Okay, you've got the shopping list of what you're looking for in a soul mate, but are you what that person is looking for? Let me make it simple for you, what do you have to offer? Go through the following criteria checklist to see if you are good dating material, good relationship material, (there is a difference between being dating material and being relationship material) and really ready for love.
Availability: First of all, do you want to date or have a relationship? Remember, the qualities you seek in a partner and a date are very different, so know which you want. Let's say that the "it" relationship appeared in your life today, would you be available for it? Get clear in your own mind what you truly desire and set your priorities. What is more important than finding or having a good relationship right now?
Mental Attitude: How do you feel about yourself? Would you go out with you? If the answer is no, you're not good dating material… at least not at this moment. And if you do date with this kind of attitude, you're going to come across as desperate and willing to settle for anyone who will have you. That's not very healthy.

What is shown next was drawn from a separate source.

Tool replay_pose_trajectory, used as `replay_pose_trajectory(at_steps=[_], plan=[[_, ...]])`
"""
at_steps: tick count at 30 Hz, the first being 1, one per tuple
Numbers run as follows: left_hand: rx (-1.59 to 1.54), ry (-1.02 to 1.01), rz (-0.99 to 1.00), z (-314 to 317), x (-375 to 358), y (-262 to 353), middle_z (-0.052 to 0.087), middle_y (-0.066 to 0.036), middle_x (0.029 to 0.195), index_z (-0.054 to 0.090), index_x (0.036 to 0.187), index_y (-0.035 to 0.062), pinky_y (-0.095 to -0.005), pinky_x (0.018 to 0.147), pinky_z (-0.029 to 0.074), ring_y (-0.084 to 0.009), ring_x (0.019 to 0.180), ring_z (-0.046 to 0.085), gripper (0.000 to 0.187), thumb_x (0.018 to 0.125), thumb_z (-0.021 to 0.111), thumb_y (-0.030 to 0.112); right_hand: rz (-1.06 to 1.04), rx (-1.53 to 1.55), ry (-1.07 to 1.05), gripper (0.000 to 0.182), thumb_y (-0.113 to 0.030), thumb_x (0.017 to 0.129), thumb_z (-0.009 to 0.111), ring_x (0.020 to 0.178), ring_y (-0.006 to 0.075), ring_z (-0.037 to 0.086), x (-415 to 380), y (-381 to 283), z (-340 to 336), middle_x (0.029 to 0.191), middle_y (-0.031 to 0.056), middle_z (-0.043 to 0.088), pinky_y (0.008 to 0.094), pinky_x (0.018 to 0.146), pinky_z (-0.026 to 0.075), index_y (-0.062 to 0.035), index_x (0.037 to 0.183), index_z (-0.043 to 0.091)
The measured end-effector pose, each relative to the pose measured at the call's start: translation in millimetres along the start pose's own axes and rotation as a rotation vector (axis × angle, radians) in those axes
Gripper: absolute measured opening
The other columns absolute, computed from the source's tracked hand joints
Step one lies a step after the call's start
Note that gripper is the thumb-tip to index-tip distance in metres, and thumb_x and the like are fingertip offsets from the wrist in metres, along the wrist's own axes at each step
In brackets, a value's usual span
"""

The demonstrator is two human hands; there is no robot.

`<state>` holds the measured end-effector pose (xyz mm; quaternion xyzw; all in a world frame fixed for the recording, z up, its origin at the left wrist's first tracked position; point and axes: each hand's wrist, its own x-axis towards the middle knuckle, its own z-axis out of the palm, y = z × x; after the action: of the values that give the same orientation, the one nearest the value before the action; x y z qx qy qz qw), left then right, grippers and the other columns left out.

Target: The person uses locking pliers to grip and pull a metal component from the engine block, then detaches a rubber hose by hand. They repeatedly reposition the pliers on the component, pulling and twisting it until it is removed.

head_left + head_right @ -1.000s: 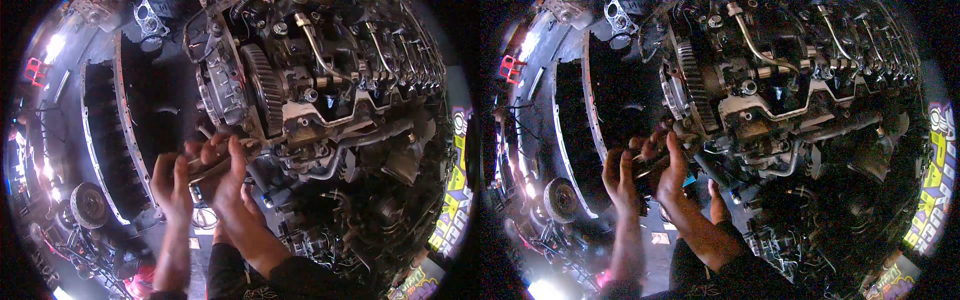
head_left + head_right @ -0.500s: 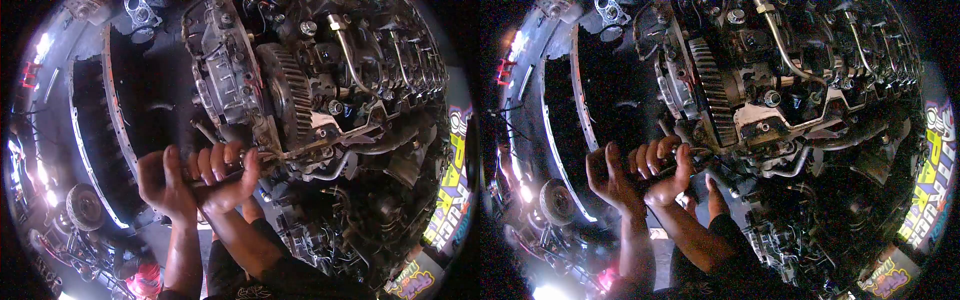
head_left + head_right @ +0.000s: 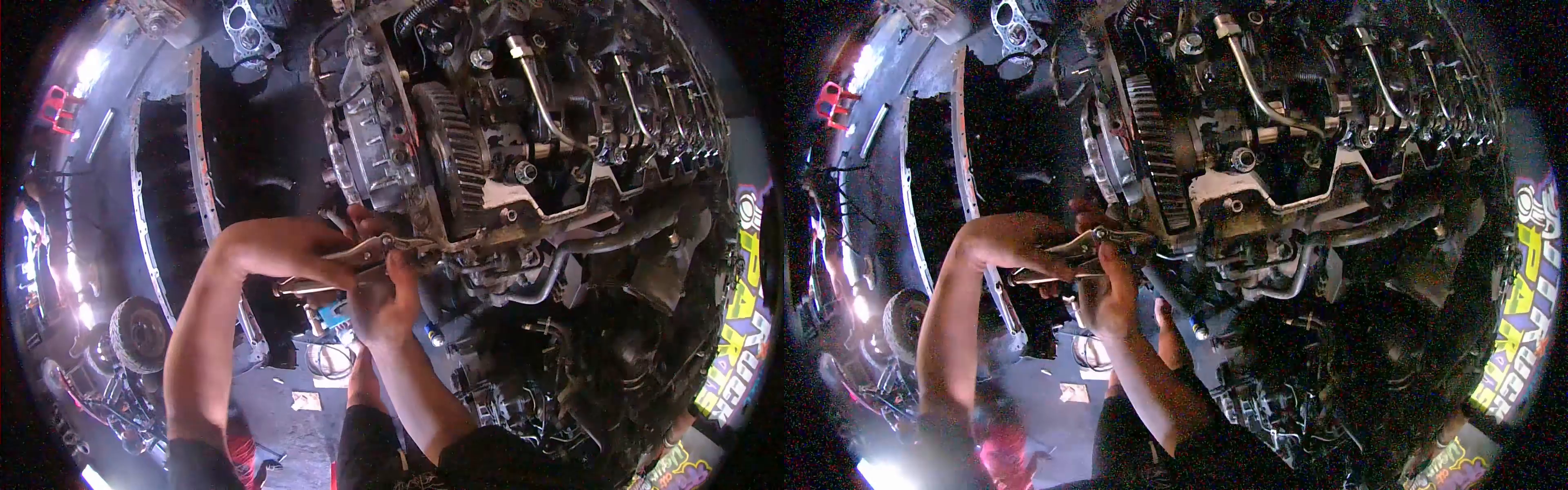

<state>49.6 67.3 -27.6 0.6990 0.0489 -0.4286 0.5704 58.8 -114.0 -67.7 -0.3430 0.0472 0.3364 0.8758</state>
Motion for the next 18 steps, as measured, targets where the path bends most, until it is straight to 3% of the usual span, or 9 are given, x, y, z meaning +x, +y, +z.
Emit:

You have to love yourself before someone else can. The reason self-love must come first is because you have to know how it feels to be loved, so that when someone offers their love you can recognize it and feel it. And, if the other person's love doesn't measure up to your self-love and your expectations about how you want to be loved, then you're with the wrong person. So, all love begins with you. Loving yourself is a choice; it's a decision. Silly as it sounds, it's the same decision making process you use to decide which flavor of Ben and Jerry's ice cream to have.
What's your general attitude about life? Do you walk around positive or negative? Being neutral qualifies you as boring and definitely bad dating material. Negative people are not attractive to be with. They drain your energy, make lousy dates and horrible mates. If your attitude about dating is negative, you will attract negative dating experiences. If you believe there are no good men or women left to date, you're right — everything you do will continue to make you right. So answer this question, do you want to be right? or do you want to date and be in a great relationship? It all starts with your attitude.

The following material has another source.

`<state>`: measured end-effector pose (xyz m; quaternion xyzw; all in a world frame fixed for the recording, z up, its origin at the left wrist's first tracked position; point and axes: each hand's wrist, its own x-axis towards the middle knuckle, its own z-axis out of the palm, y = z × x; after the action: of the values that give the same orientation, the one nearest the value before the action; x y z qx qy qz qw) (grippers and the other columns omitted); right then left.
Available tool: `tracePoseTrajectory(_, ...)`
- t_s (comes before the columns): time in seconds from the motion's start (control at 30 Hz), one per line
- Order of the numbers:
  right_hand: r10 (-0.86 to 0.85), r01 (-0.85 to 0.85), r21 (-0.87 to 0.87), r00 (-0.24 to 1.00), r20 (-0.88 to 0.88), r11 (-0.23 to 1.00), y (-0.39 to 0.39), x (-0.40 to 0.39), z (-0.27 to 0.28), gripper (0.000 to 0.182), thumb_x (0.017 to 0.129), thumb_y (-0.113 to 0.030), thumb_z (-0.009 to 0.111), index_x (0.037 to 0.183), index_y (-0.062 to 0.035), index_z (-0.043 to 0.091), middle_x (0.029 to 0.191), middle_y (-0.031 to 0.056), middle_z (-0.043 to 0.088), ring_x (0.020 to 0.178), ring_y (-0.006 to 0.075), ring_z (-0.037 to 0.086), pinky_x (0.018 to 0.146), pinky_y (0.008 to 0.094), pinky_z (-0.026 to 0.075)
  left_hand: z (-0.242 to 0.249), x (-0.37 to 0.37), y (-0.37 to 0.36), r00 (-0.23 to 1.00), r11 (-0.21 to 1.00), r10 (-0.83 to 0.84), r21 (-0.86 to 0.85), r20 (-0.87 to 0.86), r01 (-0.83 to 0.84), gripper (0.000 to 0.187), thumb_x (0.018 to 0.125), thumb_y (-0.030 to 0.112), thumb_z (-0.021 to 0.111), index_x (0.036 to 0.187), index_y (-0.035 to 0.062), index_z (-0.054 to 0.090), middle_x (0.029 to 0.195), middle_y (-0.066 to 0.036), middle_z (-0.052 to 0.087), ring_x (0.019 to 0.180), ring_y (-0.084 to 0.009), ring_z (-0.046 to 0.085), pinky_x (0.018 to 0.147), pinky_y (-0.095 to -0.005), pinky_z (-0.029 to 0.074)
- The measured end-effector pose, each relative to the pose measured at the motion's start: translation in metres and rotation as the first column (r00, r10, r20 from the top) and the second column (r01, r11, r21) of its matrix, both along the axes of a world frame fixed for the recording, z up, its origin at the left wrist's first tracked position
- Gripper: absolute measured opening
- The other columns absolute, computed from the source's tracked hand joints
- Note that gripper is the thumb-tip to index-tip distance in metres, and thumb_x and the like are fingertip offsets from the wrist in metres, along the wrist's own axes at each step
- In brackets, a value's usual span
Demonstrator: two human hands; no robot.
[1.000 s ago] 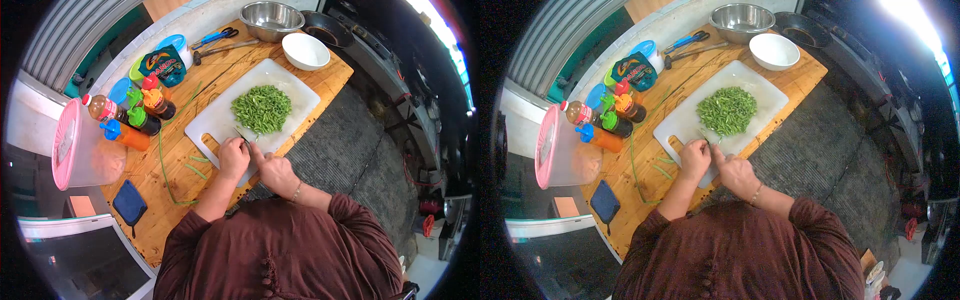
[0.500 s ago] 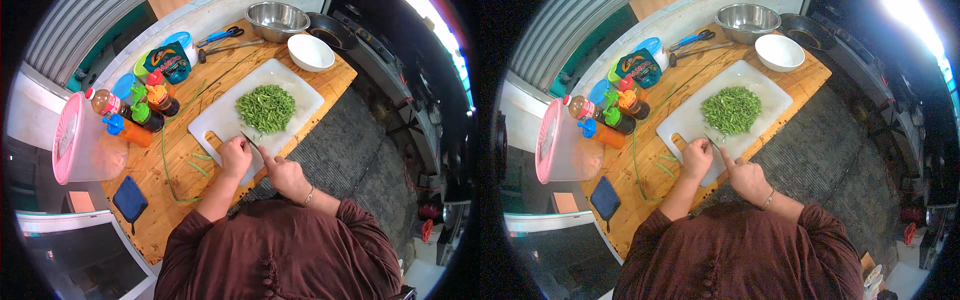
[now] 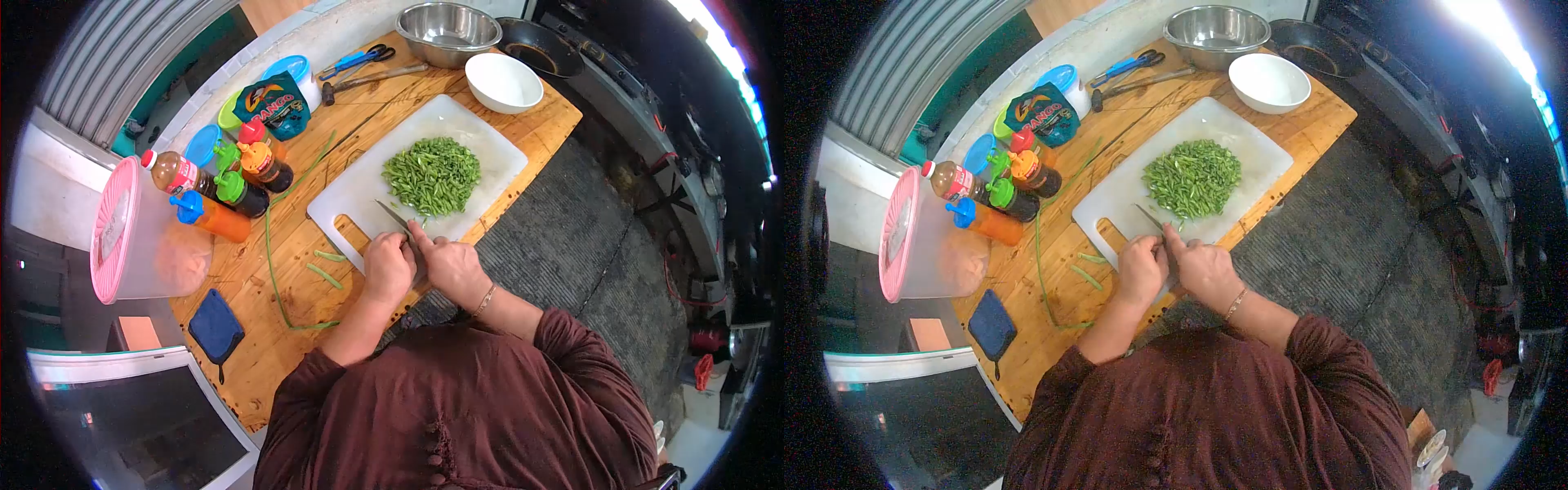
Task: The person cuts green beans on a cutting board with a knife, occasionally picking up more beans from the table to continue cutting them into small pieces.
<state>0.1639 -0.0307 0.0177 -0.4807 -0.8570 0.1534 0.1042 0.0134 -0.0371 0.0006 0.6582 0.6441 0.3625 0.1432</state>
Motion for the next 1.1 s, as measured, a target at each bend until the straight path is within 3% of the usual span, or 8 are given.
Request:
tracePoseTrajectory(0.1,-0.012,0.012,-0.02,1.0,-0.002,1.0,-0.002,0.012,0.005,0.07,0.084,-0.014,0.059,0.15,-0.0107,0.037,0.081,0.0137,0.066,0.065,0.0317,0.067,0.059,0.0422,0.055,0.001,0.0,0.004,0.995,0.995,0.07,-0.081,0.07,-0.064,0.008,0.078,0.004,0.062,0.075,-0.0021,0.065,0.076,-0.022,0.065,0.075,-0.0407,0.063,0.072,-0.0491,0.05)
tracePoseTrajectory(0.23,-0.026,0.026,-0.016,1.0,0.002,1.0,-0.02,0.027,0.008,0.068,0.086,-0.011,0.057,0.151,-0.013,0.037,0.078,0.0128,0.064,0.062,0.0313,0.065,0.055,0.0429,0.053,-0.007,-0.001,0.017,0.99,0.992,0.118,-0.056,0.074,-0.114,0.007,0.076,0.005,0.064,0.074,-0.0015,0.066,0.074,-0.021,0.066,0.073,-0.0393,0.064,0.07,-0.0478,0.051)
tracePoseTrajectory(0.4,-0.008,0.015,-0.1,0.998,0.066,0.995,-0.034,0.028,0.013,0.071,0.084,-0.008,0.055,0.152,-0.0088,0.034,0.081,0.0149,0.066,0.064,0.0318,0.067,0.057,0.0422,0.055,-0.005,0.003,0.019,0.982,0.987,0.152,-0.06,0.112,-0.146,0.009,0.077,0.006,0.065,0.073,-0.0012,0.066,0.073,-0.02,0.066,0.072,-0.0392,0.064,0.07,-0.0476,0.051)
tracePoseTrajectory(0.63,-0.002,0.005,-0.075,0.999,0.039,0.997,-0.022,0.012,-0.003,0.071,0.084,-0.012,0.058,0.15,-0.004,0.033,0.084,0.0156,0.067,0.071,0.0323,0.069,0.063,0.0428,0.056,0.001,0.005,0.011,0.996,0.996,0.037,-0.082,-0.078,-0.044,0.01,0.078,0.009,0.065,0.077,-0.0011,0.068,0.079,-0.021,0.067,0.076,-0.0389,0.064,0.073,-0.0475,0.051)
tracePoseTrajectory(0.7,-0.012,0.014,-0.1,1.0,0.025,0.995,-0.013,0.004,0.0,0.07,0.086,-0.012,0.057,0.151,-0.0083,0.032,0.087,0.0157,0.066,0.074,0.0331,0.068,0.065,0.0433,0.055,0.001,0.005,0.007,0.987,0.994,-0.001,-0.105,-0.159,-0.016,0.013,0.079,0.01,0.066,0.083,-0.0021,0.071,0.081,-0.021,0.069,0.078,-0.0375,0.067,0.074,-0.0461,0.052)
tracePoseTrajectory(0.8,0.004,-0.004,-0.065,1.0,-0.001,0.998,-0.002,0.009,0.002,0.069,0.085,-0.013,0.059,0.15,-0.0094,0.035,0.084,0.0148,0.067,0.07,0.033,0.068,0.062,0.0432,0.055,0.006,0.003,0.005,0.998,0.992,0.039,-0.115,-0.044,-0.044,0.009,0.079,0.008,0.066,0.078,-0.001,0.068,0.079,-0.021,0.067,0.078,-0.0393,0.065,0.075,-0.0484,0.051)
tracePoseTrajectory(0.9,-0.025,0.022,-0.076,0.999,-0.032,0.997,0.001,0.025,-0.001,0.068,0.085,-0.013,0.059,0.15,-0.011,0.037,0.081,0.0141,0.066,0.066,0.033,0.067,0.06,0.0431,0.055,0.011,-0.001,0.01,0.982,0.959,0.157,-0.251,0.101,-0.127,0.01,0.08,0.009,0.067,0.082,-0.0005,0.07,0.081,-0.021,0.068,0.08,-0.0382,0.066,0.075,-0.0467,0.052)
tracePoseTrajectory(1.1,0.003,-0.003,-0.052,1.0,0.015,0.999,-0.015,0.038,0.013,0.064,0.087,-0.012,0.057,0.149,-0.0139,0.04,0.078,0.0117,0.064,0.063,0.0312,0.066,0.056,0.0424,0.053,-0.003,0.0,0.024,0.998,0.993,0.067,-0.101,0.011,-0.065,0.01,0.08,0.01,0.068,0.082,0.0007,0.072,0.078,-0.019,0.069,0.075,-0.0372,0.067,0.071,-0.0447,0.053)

Physically: I'm not talking about the issue of beauty here, because beauty is totally subjective and strictly in the eyes of the beholder, but are you physically fit, attractive, well groomed, and have good posture? Do you like your body? You should, it's the only one you have. If you're not crazy about how you look, stop whining. Do something about it – start exercising, change your diet, get a new hairstyle, or get some new clothes. How you feel about yourself shows up in how you present "the body that you have" to the world.

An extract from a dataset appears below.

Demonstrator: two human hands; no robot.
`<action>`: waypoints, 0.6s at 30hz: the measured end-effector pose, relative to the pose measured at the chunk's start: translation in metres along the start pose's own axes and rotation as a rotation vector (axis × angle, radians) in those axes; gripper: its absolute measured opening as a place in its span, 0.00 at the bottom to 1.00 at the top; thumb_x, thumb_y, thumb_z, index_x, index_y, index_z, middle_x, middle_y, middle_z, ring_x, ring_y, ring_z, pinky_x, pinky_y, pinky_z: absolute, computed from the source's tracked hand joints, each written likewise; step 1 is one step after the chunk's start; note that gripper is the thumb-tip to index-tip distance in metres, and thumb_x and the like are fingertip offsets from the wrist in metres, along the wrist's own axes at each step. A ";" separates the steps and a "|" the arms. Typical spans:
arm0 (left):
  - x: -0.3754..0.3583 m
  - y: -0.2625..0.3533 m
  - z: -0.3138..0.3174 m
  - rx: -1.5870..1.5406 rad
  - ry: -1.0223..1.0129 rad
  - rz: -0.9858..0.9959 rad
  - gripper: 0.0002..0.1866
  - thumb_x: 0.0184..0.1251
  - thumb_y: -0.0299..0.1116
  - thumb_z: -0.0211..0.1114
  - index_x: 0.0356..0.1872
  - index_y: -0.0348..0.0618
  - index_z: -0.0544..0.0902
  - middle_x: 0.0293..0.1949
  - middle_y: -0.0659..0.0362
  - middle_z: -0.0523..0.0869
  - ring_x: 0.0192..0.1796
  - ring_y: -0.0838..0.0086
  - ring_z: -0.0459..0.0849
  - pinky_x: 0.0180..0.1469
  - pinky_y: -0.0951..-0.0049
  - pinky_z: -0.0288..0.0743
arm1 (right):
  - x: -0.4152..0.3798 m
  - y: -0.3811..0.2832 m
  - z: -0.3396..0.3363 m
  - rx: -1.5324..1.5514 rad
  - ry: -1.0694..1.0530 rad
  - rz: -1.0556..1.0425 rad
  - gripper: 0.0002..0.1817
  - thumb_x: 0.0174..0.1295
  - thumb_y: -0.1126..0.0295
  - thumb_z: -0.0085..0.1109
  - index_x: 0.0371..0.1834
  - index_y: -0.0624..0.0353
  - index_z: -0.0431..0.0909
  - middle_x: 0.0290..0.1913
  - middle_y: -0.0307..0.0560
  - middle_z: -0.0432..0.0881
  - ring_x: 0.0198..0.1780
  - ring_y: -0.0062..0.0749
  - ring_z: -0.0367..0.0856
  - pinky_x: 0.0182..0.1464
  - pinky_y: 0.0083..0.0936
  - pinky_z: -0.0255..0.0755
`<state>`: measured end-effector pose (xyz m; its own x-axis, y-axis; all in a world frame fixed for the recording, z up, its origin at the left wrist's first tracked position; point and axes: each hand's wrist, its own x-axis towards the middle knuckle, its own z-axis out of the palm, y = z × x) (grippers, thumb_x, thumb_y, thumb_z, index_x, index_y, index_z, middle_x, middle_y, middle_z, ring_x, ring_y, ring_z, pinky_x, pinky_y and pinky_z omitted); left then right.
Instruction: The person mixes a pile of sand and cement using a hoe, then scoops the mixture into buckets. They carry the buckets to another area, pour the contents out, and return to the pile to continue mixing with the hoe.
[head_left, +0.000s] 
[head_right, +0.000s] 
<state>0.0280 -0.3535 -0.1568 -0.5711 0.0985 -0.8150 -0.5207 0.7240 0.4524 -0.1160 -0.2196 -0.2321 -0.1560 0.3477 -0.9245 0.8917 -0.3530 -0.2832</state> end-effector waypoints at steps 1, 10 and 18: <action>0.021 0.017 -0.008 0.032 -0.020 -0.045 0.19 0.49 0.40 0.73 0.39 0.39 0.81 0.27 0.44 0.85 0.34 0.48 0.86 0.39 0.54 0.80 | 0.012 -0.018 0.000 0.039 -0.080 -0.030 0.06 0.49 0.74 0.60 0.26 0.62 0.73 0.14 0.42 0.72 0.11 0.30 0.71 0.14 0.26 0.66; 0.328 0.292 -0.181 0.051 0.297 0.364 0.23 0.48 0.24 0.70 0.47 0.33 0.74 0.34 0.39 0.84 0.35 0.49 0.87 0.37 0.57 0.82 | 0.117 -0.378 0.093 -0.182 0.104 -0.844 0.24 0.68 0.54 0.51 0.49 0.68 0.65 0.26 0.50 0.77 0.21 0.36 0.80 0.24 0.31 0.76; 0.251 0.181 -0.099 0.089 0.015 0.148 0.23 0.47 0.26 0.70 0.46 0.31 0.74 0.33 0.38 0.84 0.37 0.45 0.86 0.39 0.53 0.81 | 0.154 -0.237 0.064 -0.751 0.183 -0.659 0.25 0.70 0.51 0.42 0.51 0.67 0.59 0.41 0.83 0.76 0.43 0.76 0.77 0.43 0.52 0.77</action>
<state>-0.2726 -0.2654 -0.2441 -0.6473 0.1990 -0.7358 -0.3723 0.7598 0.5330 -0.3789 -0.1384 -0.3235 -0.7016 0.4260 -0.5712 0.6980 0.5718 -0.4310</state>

Emotionally: Are you emotionally healthy? Are you over past relationships, open to and ready for a new love, or are you carrying excess emotional baggage around on wheels? You know you are emotionally fit and good dating/relationship material when you stop torturing your dates with the boring ex story.
Core Values: Who are you and what are your values? What's really important to you? You say you want someone who has integrity, is honest, responsible, reliable, kind, compassionate, considerate and has a conscience. Do you have those traits? Do you live your life based on the principles you deem important? Do you set higher or lower standards for your date or partner? And if you do, why?
Deal Breakers: Take inventory. Do you tolerate certain qualities in yourself but find them unacceptable in a potential partner? For example, you don't want someone who is controlling, but it's okay for you to be controlling, or, you're going for the package but you want someone to want to be with you for what's in the package. Here's a hint about becoming better dating material -- get rid of the double standards and toss the holier than thou attitude.
Now that you know the criteria to be good dating and relationship material, I hope you'll have better luck finding a good date or your soul mate.
As you're in the dating trenches, remember, "If you can't be a good example, then you'll just have to be a horrible warning."